**EXERCISE INSTRUCTIONS:** Starting at the first line of the listing below, repeat each line exactly until the line containing "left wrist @", which you include. Leave out pictures.

**GIVEN MATERIAL:**
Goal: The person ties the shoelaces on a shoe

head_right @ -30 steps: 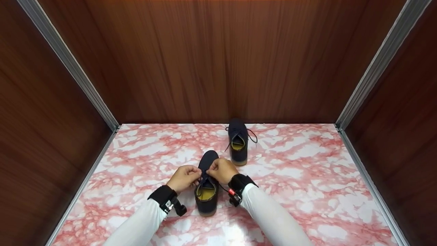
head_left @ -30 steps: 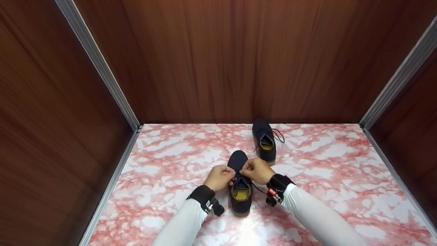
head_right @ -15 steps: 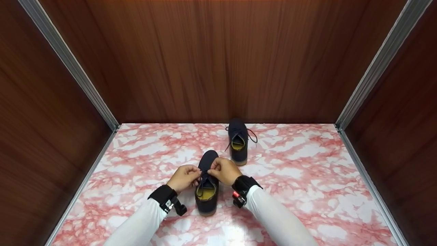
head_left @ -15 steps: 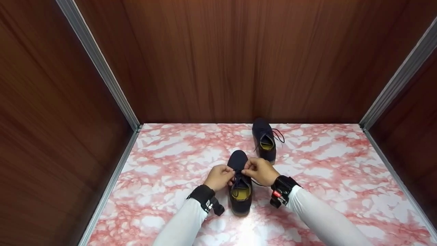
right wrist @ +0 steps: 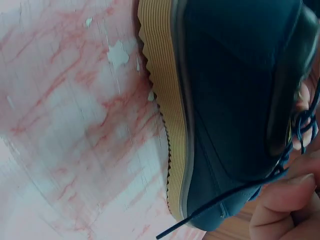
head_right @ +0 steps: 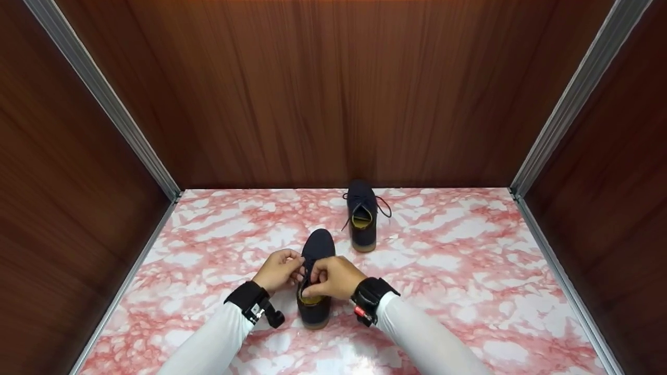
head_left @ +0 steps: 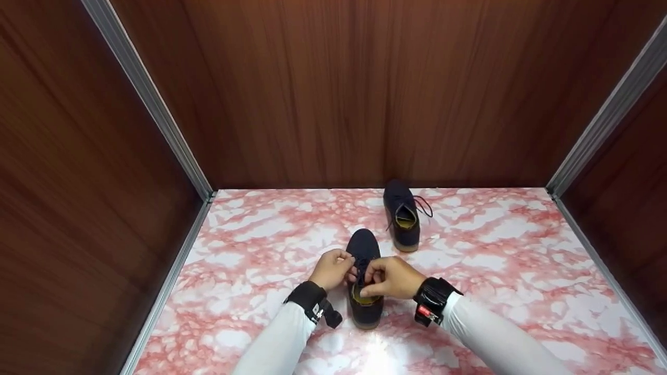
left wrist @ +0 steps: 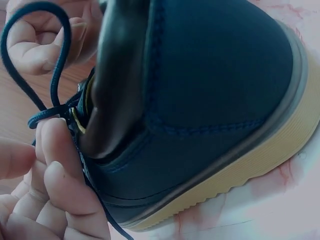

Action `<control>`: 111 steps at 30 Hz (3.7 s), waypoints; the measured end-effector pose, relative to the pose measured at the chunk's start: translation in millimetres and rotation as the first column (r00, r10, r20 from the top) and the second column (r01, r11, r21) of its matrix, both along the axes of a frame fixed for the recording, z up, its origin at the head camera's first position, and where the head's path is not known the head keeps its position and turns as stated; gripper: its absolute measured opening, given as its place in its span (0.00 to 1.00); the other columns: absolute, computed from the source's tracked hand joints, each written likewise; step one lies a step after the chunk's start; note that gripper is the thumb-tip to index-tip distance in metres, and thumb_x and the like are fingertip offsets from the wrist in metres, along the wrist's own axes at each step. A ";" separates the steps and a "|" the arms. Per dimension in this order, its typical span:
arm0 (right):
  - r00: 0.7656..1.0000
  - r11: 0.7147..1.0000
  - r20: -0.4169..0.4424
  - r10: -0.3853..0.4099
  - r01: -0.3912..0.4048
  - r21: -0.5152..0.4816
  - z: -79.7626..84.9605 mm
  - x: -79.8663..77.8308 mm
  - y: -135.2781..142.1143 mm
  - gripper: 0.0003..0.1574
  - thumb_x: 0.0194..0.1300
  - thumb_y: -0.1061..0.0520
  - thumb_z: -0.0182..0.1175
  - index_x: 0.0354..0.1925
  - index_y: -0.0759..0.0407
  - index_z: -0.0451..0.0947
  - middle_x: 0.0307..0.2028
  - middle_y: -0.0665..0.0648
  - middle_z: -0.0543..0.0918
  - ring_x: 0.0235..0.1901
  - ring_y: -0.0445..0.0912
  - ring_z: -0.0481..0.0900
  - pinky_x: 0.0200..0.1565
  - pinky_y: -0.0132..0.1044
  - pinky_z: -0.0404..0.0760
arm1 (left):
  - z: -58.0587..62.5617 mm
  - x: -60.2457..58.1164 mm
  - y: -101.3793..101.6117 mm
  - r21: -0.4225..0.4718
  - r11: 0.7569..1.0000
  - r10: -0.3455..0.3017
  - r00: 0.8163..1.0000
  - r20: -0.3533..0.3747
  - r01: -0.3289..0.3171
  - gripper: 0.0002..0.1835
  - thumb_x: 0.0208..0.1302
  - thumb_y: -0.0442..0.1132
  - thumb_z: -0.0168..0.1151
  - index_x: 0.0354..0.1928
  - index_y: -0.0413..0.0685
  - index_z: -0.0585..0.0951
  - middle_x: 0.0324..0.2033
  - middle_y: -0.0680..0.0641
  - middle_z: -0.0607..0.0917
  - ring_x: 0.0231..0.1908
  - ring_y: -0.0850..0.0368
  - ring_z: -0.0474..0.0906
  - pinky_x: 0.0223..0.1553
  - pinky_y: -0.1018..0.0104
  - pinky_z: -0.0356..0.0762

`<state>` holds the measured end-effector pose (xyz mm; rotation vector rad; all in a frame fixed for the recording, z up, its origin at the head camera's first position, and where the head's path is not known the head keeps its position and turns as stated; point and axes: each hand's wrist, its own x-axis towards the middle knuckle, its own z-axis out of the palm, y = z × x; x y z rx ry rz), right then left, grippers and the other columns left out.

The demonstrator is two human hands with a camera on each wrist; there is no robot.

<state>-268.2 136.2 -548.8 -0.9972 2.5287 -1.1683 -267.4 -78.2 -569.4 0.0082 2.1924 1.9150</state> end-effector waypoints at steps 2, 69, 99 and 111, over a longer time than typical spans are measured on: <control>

**EXERCISE RESULT:**
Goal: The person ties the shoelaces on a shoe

head_right @ -30 steps: 
head_left @ -30 steps: 
head_right @ -15 steps: 
head_left @ -15 steps: 
right wrist @ +0 steps: 
head_right @ +0 steps: 
head_left @ +0 steps: 
left wrist @ +0 steps: 

This output contains the complete answer.